Предсказание о том, что женихам грозит смерть от рук Одиссея, еще больше накалило обстановку. Конечно, смешно думать, что Одиссей, даже если он вернется, возьмется за оружие, – он просто выгонит юношей из дворца, да они и сами уйдут, когда появится хозяин. Плохо в этой ситуации придется только мне, но я сама этого хотела. Однако отношения Телемаха и моих женихов с сегодняшнего дня перешли некий рубеж, и теперь я могу опасаться чего угодно. Телемах жалок и убог умом, но именно поэтому он может быть опасен, и юноши понимают это...
...Мне надо срочно выйти замуж. Когда рядом со мной появится муж и царь, он должен будет призвать к порядку и гостей, и моего сына и дать отпор моему первому мужу, если тот вернется на Итаку. Мне нужен мужчина, настоящий мужчина, на которого я смогла бы переложить хотя бы часть своих проблем... Но эти мальчишки неспособны ни на что, кроме как играть в кости и пировать под музыку Фемия... Смешно думать, что один из них сможет справиться со всеми остальными и с Одиссеем... Они даже Телемаха боятся... Разве что Антиной... Но о нем мне и помыслить страшно...
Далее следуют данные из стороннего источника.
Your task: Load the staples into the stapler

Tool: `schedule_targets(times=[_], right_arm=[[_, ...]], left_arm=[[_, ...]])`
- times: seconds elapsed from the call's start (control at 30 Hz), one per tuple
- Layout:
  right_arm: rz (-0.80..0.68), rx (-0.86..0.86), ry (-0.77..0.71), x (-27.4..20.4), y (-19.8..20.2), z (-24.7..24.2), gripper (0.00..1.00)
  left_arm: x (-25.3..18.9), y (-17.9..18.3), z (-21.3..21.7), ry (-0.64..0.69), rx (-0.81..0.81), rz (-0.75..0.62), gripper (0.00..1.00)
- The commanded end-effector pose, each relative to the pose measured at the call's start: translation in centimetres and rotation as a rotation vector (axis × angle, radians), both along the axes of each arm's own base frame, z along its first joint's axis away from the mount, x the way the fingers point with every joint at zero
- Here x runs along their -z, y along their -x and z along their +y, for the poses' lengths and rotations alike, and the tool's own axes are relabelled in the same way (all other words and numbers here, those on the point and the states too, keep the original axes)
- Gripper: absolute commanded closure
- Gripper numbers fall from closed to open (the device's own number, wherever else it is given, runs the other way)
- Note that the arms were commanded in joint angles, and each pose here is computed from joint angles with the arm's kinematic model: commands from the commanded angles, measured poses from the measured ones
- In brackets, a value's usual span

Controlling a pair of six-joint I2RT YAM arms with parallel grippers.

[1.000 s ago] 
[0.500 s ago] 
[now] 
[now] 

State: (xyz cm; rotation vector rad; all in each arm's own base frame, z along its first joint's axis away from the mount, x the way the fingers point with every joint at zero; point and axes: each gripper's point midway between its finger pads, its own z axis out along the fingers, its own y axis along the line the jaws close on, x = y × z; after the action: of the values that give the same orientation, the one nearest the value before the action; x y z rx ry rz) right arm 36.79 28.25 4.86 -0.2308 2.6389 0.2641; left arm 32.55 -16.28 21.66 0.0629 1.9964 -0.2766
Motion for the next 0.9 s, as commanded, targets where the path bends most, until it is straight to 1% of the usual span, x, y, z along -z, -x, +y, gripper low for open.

Замуж... Должна наконец признаться самой себе, что не только отсутствие достойного жениха удерживает меня от нового брака... Телемах... Я не могу перейти в дом нового мужа и бросить на сына дворец и всех моих рабынь. А если я приведу мужа сюда, ни он, ни я не будем знать покоя – Телемах хочет быть хозяином во дворце, и он не остановится ни перед чем... Пример Ореста может оказаться слишком соблазнительным...
О, если бы появился мужчина, который бы принял решение сам, – мужчина, который сказал бы мне, что делать, и взял бы ответственность на себя. И тогда будь что будет, пусть мы даже оба погибнем... Но такого мужчины нет, и я не знаю, как мне жить дальше...
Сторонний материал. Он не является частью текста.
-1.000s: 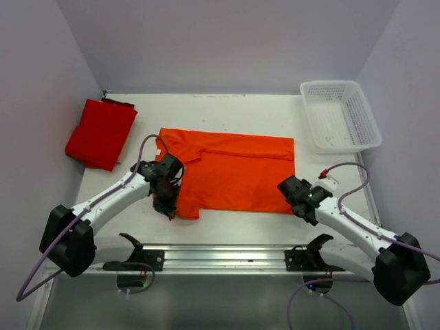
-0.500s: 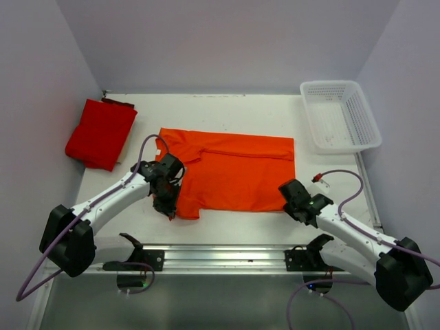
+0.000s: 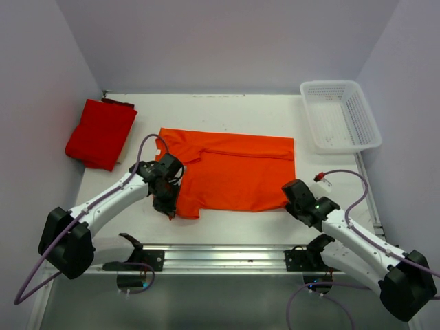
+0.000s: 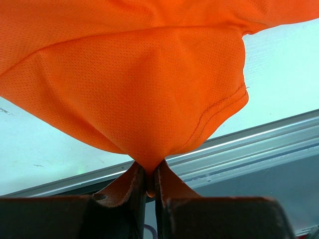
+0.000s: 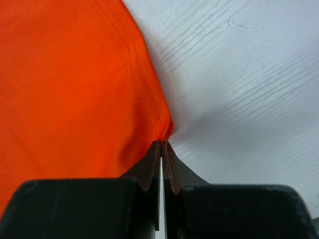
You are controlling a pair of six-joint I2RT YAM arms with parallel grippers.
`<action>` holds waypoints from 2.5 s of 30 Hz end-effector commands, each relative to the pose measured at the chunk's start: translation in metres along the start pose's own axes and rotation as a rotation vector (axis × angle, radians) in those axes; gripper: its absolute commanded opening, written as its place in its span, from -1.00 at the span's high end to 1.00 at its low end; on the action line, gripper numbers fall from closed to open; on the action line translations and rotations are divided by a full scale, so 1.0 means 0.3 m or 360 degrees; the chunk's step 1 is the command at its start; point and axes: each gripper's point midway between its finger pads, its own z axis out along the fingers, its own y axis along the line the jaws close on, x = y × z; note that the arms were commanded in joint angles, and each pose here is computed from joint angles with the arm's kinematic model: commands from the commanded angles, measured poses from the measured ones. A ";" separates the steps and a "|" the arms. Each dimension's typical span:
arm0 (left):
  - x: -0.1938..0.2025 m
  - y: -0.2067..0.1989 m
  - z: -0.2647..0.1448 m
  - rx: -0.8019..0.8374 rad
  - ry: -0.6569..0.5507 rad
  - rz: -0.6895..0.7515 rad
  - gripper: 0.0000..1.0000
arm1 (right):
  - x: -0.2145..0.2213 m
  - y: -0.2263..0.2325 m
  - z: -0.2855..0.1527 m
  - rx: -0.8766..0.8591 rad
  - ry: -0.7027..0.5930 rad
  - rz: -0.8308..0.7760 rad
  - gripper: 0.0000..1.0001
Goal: Fold and stack the t-shirts
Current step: Fold the tshirt
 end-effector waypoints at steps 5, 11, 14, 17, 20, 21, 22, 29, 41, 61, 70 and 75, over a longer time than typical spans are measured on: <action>-0.055 -0.030 -0.048 0.0052 -0.0117 0.0034 0.84 | -0.055 0.000 -0.027 -0.0001 -0.0091 -0.0028 1.00; -0.168 -0.058 -0.138 0.0069 -0.0356 0.0042 1.00 | -0.151 0.062 -0.084 -0.0096 -0.0226 -0.0081 1.00; -0.236 -0.044 -0.168 0.0001 -0.0477 0.0039 1.00 | -0.221 0.100 -0.115 -0.0117 -0.0334 -0.0145 1.00; -0.329 0.010 -0.176 -0.0167 -0.0650 0.0017 1.00 | -0.281 0.144 -0.133 -0.0102 -0.0421 -0.0222 1.00; -0.393 0.078 -0.155 -0.0297 -0.0724 -0.0055 1.00 | -0.334 0.180 -0.129 -0.0039 -0.0504 -0.0299 1.00; -0.407 0.099 -0.145 -0.0313 -0.0731 -0.0079 1.00 | -0.351 0.196 -0.131 -0.0029 -0.0523 -0.0306 1.00; -0.414 0.122 -0.117 -0.0320 -0.0699 -0.0109 1.00 | -0.365 0.199 -0.123 0.0003 -0.0536 -0.0330 1.00; -0.585 0.302 -0.078 -0.0451 -0.0748 -0.0289 1.00 | -0.419 0.225 0.044 0.0198 -0.0472 -0.0395 1.00; -0.820 0.283 -0.051 -0.0435 -0.0791 -0.0234 1.00 | -0.414 0.318 0.269 0.0307 -0.0351 -0.0521 1.00; -0.927 0.325 0.013 -0.0413 -0.0751 -0.0258 1.00 | -0.494 0.407 0.318 0.0311 -0.0389 -0.0561 1.00; -0.965 0.322 0.035 -0.0392 -0.0736 -0.0247 1.00 | -0.495 0.401 0.353 0.0347 -0.0381 -0.0564 1.00; -0.991 0.320 0.066 -0.0355 -0.0742 -0.0241 1.00 | -0.496 0.405 0.371 0.0351 -0.0380 -0.0561 1.00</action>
«...Что же! Очистите дом мой! С пирами ж устройтесь иначе.
Средства свои проедайте на них, чередуясь домами.
Если ж находите вы, что для вас и приятней и лучше
У одного человека богатство губить безвозмездно, —
Жрите! а я воззову за поддержкой к богам вечносущим.
Может быть, делу возмездия даст совершиться Кронион!
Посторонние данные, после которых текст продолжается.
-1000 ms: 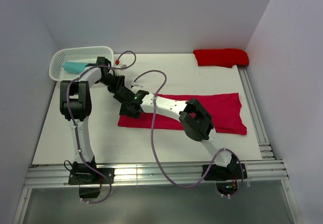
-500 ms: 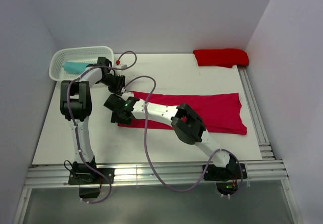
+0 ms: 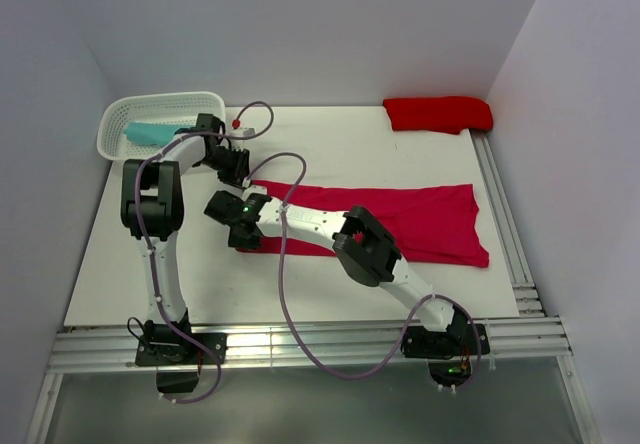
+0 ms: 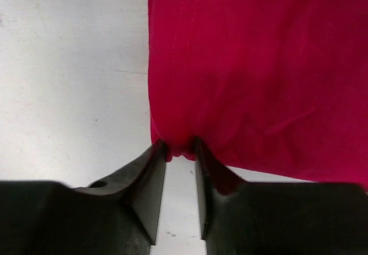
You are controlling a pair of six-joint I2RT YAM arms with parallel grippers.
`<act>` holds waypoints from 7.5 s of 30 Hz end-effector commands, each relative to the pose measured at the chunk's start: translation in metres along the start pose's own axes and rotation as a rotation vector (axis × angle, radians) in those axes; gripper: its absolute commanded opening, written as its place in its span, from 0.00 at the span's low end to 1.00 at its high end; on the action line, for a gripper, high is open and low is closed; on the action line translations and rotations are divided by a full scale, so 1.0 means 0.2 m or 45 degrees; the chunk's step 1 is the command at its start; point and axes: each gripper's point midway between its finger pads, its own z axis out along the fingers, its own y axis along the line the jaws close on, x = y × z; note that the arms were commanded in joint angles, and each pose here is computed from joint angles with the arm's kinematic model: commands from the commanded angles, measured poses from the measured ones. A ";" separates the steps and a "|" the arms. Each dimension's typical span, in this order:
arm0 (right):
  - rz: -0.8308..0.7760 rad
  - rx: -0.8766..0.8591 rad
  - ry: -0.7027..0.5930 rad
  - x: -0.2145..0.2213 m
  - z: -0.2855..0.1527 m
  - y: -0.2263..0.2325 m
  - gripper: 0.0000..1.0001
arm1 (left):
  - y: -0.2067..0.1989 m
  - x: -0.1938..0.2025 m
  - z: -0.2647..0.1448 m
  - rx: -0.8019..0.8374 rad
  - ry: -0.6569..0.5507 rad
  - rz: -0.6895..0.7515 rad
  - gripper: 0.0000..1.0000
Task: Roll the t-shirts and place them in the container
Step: Roll the tshirt
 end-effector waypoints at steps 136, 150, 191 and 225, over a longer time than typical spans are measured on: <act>0.836 -0.589 -0.124 -0.18 -0.24 -0.52 0.00 | -0.76 -0.46 -0.29 -0.296 -0.181 0.509 0.68; 0.922 -0.639 -0.135 -0.23 -0.28 -0.57 0.00 | -0.49 -0.12 -0.26 -0.169 -0.022 0.416 0.67; 0.421 -0.130 -0.351 -0.44 -0.37 -0.58 0.47 | -0.37 -0.19 0.15 -0.210 0.036 0.426 0.63; 0.343 0.001 -0.159 -0.09 -0.18 -0.61 0.11 | -0.44 -0.33 0.03 -0.307 -0.082 0.441 0.70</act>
Все вы погибнете здесь же, и пени за это не будет!»
Так говорил Телемах. Вдруг Зевс протяженно гремящий
Двух орлов ниспослал с высоты, со скалистой вершины.
Мирно сначала летели они по дыханию ветра,
Близко один от другого простерши широкие крылья.
Но, очутившись как раз над собранием многоголосым,
Крыльями вдруг замахали и стали кружить над собраньем,
Головы всех оглядели, увидели общую гибель
И, расцарапав друг другу когтями и щеки и шеи,
Поверху вправо умчались – над городом их, над домами.
Все в изумленье пришли, увидевши птиц над собою,
И про себя размышляли, – чем все это кончиться может?
Вдруг обратился к ним с речью старик Алиферс благородный,
Масторов сын. Средь ровесников он лишь один выдавался
Знанием всяческих птиц и вещею речью своею.
Он, благомыслия полный, сказал пред собраньем ахейцев:
«Слушайте, что, итакийцы, пред вами сегодня скажу я!
Больше всего к женихам обращаюсь я с речью моею.
Беды великие мчатся на них. Одиссей уж недолго
Будет вдали от друзей. Он где-то совсем недалеко!
Смерть и убийство растит он для всех женихов Пенелопы!»
Гомер. Одиссея

Глашатай Медонт пришел ко мне с ужасной вестью. Оказывается, Телемах действительно выпросил у кого-то корабль, уговорил нескольких мореходов и отплыл в Пилос и в Спарту, чтобы там разузнать об отце. Узнать он, конечно, ничего не узнает, но поездка эта не слишком опасная, и я бы не стала особенно волноваться. Но Медонт подслушал разговор Антиноя с несколькими его товарищами: они решили устроить Телемаху засаду и подстеречь его корабль на обратном пути в проливе между Итакой и Замом.
Я не слишком поверила Медонту – он мог солгать мне, чтобы очернить Антиноя, с которым плохо ладил в последнее время. И все-таки меня охватил ужас.
Антиноя и тех, с кем он якобы замыслил это страшное дело, уже не было во дворце, и мне оставалось только молить Афину, чтобы она сжалилась над сыном своего любимца и уберегла его от опасности.
Я напустилась на служанок за то, что ни одна из них не предупредила меня об отъезде Телемаха, – ведь он забрал из кладовых припасы для путешествия, а это нельзя было сделать незаметно. И тогда Евриклея призналась, что Телемах отплыл с ее ведома. Когда-нибудь я удушу эту старую суку. Он взял со старухи клятву молчать, пока с его отъезда не минет двенадцать дней или пока я сама не спрошу ее о сыне. Телемах хотел сохранить свое путешествие в тайне от меня, чтобы я не волновалась о нем и чтобы моя красота не поблекла от слез – он боится, что в противном случае меня будет трудно выдать замуж, а он очень надеется от меня избавиться.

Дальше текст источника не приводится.